In addition, as the method of manufacturing the multilayer product P in the above embodiment, an example is given in which the respective steps of the outer layer material discharge start step (step 3), the inner layer material discharge start step (step 5), the inner layer material discharge stop step (steps 7 to 8), and the outer layer material discharge stop step (steps 10 to 11) are sequentially performed as shown in the control flow in fig. 5, but other steps may be further added in addition to these steps. Specifically, after the outer layer material discharge starting step and before the inner layer material discharge starting step, an outer layer material suction step of rotating the rotor 102 of the inner layer material supply device 22 by a predetermined amount in the direction opposite to the direction in which the inner layer material is discharged may be provided.

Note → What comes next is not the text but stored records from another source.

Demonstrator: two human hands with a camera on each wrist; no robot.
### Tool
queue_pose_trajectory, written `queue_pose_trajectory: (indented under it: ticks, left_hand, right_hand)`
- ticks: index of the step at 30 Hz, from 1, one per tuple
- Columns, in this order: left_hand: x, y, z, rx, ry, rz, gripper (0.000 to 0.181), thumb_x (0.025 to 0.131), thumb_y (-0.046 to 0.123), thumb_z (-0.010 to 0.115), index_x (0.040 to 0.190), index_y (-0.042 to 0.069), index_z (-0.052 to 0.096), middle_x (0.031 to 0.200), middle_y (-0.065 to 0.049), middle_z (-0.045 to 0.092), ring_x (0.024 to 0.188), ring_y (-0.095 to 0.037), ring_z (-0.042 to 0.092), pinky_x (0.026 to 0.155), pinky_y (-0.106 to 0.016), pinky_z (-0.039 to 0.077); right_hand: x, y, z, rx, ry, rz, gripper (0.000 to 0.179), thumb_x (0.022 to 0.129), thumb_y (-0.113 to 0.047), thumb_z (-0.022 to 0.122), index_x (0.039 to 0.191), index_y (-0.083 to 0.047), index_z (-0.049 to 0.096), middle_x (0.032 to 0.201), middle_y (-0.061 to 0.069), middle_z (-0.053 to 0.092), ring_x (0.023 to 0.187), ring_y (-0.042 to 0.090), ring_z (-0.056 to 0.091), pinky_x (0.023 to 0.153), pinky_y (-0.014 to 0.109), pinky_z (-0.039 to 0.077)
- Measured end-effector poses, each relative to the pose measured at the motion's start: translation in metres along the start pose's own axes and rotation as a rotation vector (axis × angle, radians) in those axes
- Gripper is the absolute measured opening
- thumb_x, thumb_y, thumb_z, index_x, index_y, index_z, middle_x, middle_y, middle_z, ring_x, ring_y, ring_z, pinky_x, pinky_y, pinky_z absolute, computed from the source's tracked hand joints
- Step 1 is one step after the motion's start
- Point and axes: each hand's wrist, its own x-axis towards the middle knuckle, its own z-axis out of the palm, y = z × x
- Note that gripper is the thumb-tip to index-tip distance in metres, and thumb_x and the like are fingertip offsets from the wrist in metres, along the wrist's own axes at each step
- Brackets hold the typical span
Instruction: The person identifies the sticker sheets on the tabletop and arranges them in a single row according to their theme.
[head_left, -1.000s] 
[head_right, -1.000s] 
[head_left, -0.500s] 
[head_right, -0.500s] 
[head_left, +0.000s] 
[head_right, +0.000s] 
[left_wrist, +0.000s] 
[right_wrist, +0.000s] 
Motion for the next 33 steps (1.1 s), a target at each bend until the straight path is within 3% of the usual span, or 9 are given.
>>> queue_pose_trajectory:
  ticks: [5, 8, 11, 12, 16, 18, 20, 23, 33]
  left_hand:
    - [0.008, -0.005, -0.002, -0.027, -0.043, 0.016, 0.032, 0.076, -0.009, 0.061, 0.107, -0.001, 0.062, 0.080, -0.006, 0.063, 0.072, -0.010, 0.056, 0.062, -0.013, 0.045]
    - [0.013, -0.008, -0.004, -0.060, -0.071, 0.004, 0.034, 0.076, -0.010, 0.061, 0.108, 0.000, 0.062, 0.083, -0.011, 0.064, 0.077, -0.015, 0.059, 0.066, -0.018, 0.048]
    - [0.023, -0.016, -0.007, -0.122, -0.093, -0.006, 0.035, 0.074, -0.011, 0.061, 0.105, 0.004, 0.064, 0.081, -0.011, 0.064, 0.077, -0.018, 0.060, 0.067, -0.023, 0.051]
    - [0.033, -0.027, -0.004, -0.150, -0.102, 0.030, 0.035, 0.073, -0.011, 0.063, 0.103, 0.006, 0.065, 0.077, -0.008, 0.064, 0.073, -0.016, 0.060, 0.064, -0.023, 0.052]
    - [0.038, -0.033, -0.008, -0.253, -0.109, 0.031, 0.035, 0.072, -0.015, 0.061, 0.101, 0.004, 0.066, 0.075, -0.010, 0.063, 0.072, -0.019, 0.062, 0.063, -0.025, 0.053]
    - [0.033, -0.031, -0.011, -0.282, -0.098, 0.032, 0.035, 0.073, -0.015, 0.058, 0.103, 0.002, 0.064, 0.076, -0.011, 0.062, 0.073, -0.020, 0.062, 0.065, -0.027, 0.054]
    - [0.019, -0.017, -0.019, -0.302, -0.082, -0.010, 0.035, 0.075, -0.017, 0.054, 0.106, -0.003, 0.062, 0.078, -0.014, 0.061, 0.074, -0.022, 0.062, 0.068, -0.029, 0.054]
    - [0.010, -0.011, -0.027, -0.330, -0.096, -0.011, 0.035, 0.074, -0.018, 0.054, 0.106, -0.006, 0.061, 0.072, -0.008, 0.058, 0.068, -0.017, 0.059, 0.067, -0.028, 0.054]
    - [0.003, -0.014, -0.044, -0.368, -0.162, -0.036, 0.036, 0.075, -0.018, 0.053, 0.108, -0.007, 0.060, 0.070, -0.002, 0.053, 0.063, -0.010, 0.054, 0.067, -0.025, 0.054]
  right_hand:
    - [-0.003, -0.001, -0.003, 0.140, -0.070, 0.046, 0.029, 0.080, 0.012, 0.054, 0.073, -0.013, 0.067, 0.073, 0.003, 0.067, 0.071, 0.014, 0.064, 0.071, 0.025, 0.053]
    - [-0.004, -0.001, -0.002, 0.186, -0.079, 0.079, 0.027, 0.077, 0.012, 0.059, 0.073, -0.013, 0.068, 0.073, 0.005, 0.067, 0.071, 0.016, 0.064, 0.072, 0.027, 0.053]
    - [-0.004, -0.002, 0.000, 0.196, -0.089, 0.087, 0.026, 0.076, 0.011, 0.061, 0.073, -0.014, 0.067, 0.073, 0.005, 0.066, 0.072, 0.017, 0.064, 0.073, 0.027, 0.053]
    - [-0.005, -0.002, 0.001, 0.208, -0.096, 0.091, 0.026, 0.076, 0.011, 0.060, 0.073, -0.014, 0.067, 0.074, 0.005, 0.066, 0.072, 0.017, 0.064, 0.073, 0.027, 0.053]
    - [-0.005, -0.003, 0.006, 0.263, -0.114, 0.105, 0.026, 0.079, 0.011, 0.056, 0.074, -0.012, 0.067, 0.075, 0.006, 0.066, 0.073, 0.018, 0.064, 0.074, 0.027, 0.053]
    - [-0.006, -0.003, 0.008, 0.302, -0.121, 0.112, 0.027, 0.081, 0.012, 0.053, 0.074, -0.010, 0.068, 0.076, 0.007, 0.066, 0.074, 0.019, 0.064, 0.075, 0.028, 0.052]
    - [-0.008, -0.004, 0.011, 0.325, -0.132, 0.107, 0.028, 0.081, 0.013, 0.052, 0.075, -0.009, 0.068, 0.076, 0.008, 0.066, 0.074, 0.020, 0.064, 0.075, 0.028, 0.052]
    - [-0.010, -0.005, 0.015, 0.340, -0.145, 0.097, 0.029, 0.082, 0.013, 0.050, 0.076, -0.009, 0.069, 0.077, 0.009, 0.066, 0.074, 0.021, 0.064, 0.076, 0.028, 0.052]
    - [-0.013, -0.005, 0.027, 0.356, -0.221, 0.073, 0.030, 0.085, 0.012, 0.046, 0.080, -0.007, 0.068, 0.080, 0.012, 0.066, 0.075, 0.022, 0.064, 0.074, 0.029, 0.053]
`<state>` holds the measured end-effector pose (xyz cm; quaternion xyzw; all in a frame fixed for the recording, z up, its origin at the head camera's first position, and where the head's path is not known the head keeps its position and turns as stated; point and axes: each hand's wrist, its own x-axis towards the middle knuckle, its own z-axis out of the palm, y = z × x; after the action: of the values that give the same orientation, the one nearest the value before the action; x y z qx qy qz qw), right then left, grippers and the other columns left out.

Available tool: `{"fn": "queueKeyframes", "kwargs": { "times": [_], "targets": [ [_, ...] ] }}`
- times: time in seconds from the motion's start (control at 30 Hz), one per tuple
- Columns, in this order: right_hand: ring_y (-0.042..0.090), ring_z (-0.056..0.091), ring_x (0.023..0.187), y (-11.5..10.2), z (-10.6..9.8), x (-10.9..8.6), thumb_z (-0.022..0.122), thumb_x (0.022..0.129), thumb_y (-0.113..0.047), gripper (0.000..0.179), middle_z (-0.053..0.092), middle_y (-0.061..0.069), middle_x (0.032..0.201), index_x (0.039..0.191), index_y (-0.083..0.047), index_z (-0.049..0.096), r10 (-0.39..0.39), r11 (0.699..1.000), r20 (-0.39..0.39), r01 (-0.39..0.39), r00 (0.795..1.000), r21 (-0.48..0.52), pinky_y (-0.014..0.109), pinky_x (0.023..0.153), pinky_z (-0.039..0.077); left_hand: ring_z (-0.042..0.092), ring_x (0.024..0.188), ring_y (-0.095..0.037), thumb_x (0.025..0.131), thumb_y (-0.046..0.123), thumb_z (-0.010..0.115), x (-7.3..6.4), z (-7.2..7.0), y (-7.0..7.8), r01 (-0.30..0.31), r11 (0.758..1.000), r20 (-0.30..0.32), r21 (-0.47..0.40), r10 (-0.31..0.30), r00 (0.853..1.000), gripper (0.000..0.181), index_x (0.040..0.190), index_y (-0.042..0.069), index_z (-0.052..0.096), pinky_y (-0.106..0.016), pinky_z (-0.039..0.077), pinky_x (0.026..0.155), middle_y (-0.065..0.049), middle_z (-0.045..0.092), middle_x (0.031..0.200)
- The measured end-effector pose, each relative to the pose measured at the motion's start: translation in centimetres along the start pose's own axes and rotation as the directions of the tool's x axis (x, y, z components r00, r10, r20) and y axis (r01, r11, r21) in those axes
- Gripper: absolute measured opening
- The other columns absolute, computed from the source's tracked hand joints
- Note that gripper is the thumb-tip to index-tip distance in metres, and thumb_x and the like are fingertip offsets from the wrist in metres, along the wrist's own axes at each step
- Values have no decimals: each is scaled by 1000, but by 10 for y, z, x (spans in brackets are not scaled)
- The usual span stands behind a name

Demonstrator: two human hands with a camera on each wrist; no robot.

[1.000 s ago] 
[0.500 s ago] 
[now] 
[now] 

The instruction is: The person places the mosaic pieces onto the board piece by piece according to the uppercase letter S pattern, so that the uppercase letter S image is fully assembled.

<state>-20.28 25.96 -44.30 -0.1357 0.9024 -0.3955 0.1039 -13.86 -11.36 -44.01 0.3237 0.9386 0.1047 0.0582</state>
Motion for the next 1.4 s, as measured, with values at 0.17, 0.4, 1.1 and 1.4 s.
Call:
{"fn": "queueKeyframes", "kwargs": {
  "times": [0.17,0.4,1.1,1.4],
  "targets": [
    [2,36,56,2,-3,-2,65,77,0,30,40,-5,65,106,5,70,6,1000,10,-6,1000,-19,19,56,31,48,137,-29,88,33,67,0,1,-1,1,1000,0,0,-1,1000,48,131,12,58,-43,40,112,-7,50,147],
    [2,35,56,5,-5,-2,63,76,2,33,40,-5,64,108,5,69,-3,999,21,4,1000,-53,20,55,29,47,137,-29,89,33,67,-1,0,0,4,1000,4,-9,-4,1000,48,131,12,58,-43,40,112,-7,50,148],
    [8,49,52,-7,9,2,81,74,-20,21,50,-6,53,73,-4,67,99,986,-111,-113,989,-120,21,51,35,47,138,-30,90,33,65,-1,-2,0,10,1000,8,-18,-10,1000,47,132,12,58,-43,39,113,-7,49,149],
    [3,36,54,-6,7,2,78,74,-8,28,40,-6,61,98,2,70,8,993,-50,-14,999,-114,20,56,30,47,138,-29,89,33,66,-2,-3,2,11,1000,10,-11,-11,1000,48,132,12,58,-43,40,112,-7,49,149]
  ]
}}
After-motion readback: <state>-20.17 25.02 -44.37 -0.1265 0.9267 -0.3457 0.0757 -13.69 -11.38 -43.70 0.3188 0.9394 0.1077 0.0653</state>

By providing the outer layer material suction step, the outer layer material discharged from the outer layer material discharge cylinder 54 of the discharge nozzle 42 and adhering to the tip end portion thereof is sucked into the inner side of the inner layer material discharge cylinder 52 after the outer layer material discharge start step. Therefore, the front end portion of the inner layer material discharge cylinder 52 is filled with a small amount of the outer layer material before the inner layer material discharge starting step. In this state, when the manufacturing process shifts from the outer layer material suction process to the inner layer material discharge starting process, the outer layer material filled in the front end portion of the inner layer material discharge cylinder 52 is discharged, and then the inner layer material is discharged. Therefore, the multilayer product P thus produced has a structure in which the lower part of the inner layer material is reinforced by the outer layer material discharged from the inner layer material discharge cylinder 52 immediately after the inner layer material discharge start step. This can suppress manufacturing defects such as leakage of the inner layer material from the bottom side of the multilayer product P due to the influence of the weight of the inner layer material, etc., and contributes to improvement in yield.

The multilayer product manufacturing apparatus 10 can manufacture the multilayer product P in which the multilayer object is covered with the outer skin S formed of the film F, but the multilayer product manufacturing apparatus 10 may be configured to perform some post-processing such as heat treatment or sterilization processing on the multilayer product P. Specifically, the configuration may be such that: as shown by the two-dot chain line in fig. 1, the multilayer product manufacturing apparatus 10 is provided with a heat treatment apparatus 90, and the heat treatment apparatus 90 can further perform either one or both of a heating process and a cooling process on the multilayer product P in which the multilayer object is wrapped with the outer skin S. In the case of such a configuration, post-treatment such as heat treatment, cooling treatment, or the like can be performed on the multilayer object surrounded by the outer skin S, and the added value of the multilayer product P can be further improved.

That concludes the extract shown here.